I'll have to give it another try at some point... assuming it's compatible with something like Py2Exe.
I actually wanted to play around with it, until I realised it was basically just for gnome. I've only had bad experiences with gnome, so...
What made you conclude it's just for GNOME?
I've had no problem playing around with GNOME-free GTK+ programming in Vala and, while it means you can't do object-oriented stuff, it does have an experimental mode which kills the Glib dependency so you can compile to more pure C.
That depends on your definition of clean and pleasing.
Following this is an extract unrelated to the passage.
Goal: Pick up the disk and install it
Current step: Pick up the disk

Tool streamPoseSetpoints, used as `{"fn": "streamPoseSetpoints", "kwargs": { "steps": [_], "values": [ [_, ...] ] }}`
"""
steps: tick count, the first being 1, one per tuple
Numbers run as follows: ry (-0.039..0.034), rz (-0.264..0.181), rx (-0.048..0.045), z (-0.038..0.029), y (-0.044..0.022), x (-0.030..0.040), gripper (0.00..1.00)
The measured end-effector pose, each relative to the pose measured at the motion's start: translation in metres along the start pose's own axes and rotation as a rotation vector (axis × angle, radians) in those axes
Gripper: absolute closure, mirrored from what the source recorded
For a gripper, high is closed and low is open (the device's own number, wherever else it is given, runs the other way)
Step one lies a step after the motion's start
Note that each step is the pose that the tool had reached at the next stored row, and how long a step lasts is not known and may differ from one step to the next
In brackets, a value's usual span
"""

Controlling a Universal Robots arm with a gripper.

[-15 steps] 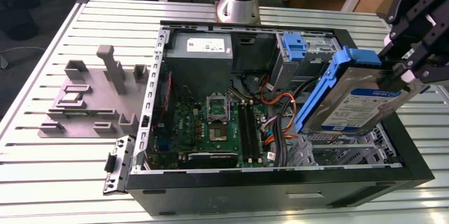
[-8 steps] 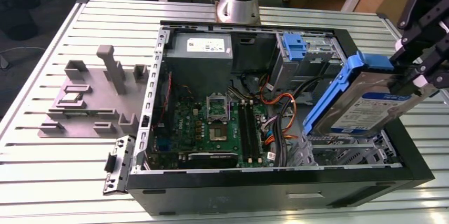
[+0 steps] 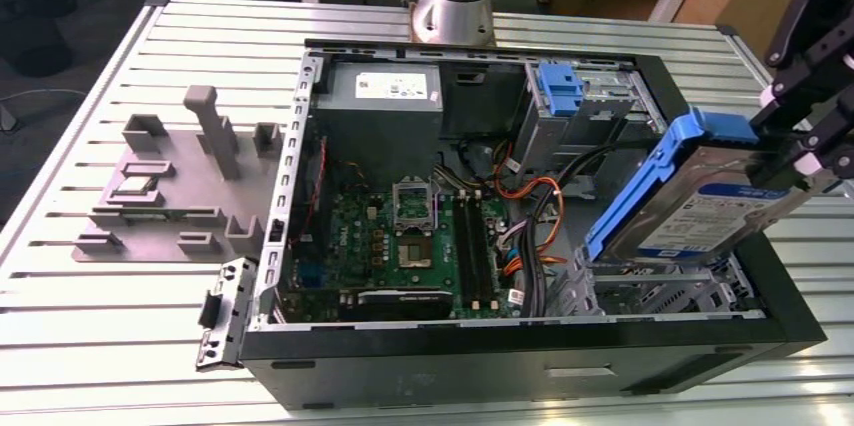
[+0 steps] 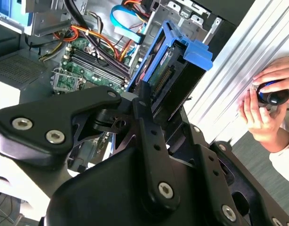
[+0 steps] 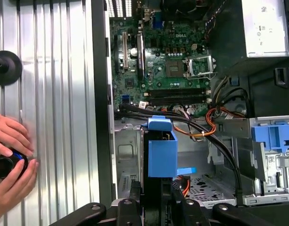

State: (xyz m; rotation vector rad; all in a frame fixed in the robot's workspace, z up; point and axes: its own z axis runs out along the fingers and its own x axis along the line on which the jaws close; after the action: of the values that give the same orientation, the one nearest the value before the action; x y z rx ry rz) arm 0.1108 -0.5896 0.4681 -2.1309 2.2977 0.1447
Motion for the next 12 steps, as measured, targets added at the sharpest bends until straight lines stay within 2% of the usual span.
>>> {"fn": "streamPoseSetpoints", "kwargs": {
  "steps": [8,12],
  "values": [
    [0.0002,-0.003,-0.0001,0.0059,-0.0050,0.0001,0.65],
    [0.0015,-0.022,-0.0014,0.0085,-0.0053,0.0002,0.65]
  ]
}}
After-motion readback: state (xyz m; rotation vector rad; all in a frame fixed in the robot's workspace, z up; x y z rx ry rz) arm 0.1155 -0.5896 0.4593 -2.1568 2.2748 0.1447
1. I find the variable icon sizing and blur-inducing animations for showing and hiding disk usage bars in the places pane to be irritating despite preferring KDE's support for application-specific place bookmarks.
2. I never use the icon size slider in the statusbar and much prefer how PCManFM puts a free space counter there.
3. I have no clue what you mean by Dolphin supporting KParts. It still seems to be firmly designed to only use the DolphinPart KPart because the author doesn't want people to realize that he's reinvented Konqueror.
(He's of the belief that a file manager should not also be a browser and, to protect that viewpoint, he refuses to implement "preview using KParts" because Dolphin already uses KIOSlaves and all it takes for a primitive browser is KIOSlaves and KHTMLPart)
I don't understand. How do you define "look that good"?
http://i.imgur.com/a0AW9.png (comparison)
To me, they look pretty much the same aside from KDE applications using some icons not present in the Elementary theme I've grown fond of.
I do agree that Thunar is undesirable... but that's because the Xfce devs are adamant that Thunar will never have tabs.
I think we might have different definitions of "modern". I find Oxygen to be unpleasant and consider quite a few aspects of "modern" theming to be counter-productive glitz.
My (currently Lubuntu-based) LXDE desktop may not follow current trends, but it feels pretty darn modern and consistent to me.
No, it's sort of a hybrid of the two. It's like the classic start menu except, instead of a tree of categories and application launchers, the menu allows quick navigation of the filesystem.
(The LXDE one just shows folders for quickly opening a PCManFM instance while the KDE one shows everything for quick launching)
I have one for my home directory and one for my media library.